— A Kia Soul owner claims rodents and other animals keep returning to the Soul for breakfast, lunch and dinner on the soy-based wiring under the hood.
Plaintiff Tsvetelin Tsonev filed the proposed Kia soy wiring class-action lawsuit on behalf of all current and former owners and lessees of 2012-2015 Kia Soul, Sorrento, Sedona, Sportage, Forte, Cadenza, Optima and Rio vehicles purchased or leased in the U.S.
The plaintiff says he leased a 2015 Kia Soul in April 2015 that has allegedly been damaged three times because the automaker keeps replacing soy-based wiring with more soy wiring, inviting more critters to snacktime.
Each time, Kia allegedly refused to cover the repairs under warranty, leaving a combined cost of nearly $9,300. While the plaintiff’s insurer has covered most of the cost of these repairs, the plaintiff has paid the $500 deductible three times ($1,500).
In addition, the plaintiff says he has incurred over $650 in rental car charges while his Kia Soul was being repaired.
The lawsuit alleges the dealership admitted parts were damaged and that rodents had eaten the hood insulation, wiring assembly, wiring harness and positive and ground cables.
While his 2015 Kia Soul was being repaired, the plaintiff received a 2016 Kia Soul loaner vehicle that allegedly experienced the same fate.
In January 2016, the plaintiff paid $1,762 for the repair ($1,262 was covered by the auto insurer and the plaintiff paid the $500 deductible). The dealer invoice allegedly said, “Repaired mouse damaged wiring and replaced positive cable and ground cable.”
The plaintiff says less than two weeks after getting the "repaired" Soul back, the vehicle refused to start. A check under the hood allegedly showed damage to the soy-based wiring, so the car was towed back to the dealer.
Kia allegedly confirmed damage to the main wiring harness for the engine that damaged the fuel line and blocked the workings of the airbags, all to the tune of an estimated $3,200 to repair the problems. The plaintiff says he was again told the chewed wiring would not be covered under warranty, causing the plaintiff to contact Kia directly.
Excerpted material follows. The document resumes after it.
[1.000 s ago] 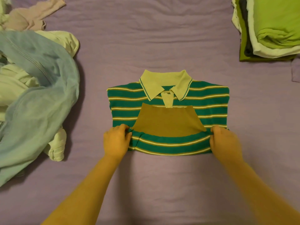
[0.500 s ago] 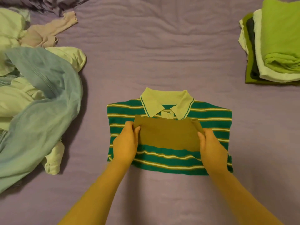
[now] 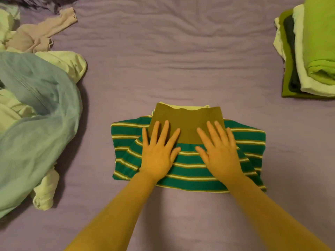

However, Kia denied the existence of a defect, denied the warranty claim and denied the request to terminate the lease. The auto insurer came to the rescue again, but it still left the plaintiff to pay another $500 deductible.
According to the lawsuit, about four weeks passed and the airbag warning light activated because of gnawed wires under the hood. This caused another tow to the dealer and another estimate of $4,000 to repair the damage, causing the plaintiff to request a loaner vehicle from an automaker other than Kia.
That request was allegedly refused and added another $650 the plaintiff paid for a non-Kia loaner.
Once again, the insurer picked up the tab but the plaintiff still had to pay another $500 deductible.
The lawsuit says in just four months, the soy-based wiring in the Kia Soul caused the plaintiff to incur more than $9,200 in "repair" charges and about $650 in rental car charges.
The problem can allegedly continue forever because Kia replaces defective wiring with defective wiring that animals love to munch on.
Other Kia owners have described similar problems with the wiring, including a Florida driver of a 2013 Kia Soul who told CarComplaints.com about their experience while driving to work and noticing a warning light that convinced the owner to have the vehicle towed to a dealership.
According to the Kia owner, the dealership called and said the soy-based wiring had been chewed by animals, a problem allegedly not uncommon, but one not covered by the warranty. The owner placed mothballs in socks and stuck them under the hood, now being careful about allowing the air to invade the cabin of the Soul.
"That happy hamster in the commercial is so happy because it knows it has its next snack. KIA makes and sells these cars knowing if they told the consumer prior to an incident happening such as prior to purchase of the car - the cars would not be selling!"
In the case of plaintiff Tsvetelin Tsonev, Kia told the judge the lawsuit should be dismissed because the plaintiff can't provide evidence that the wiring causes rodents and other creatures to damage the cars. Additionally, lawyers for Kia argue the plaintiff hasn't presented even one expert witness to support the claims made in the lawsuit.
Kia further told the judge the plaintiff can't show the vehicles are even equipped with soy-based wiring.
The Kia soy-based wiring class-action lawsuit was filed in the U.S. District Court for the Central District of California - Tsvetelin Tsonev, et. al., v. Kia Motors America, Inc.